**Exercise description**
Please restate verbatim the lines that open the listing below, ending with the line in which "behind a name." occurs.

**Dataset content**
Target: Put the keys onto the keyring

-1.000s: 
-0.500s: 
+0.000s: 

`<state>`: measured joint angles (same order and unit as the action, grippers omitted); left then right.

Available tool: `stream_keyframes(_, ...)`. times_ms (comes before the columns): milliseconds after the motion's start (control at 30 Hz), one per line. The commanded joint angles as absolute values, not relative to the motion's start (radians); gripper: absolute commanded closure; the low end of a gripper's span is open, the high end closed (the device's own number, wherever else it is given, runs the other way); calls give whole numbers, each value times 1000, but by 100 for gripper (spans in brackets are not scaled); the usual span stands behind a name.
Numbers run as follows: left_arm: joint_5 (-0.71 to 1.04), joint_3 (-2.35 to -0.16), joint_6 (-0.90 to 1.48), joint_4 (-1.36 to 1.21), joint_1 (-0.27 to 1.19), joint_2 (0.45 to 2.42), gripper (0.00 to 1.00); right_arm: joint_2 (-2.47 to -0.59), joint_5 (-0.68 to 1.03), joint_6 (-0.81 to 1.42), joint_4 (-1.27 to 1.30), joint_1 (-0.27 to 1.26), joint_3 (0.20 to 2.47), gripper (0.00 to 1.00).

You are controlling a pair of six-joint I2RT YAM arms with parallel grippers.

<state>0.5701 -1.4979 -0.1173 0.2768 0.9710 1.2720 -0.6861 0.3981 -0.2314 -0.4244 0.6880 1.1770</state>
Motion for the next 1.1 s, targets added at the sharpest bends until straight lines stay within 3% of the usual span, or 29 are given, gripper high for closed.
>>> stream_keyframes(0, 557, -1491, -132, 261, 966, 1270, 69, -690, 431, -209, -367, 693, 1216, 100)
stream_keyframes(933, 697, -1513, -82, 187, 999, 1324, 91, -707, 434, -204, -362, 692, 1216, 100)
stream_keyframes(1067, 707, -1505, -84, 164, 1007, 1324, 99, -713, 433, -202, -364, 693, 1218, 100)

**Answer to this task**
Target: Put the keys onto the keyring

-1.000s: 
-0.500s: 
+0.000s: 

`<state>`: measured joint angles (same order and unit as the action, grippers omitted); left then right.

Available tool: `stream_keyframes(_, ...)`. times_ms (comes before the columns): milliseconds after the motion's start (control at 30 Hz), one per line. The commanded joint angles as absolute values, not relative to the motion's start (radians); gripper: absolute commanded closure; the low end of a gripper's span is open, the high end closed (the device's own number, wherever else it is given, runs the other way); calls give whole numbers, each value times 1000, but by 100 for gripper (spans in brackets are not scaled); the usual span stands behind a name.

The output for this exercise is complete.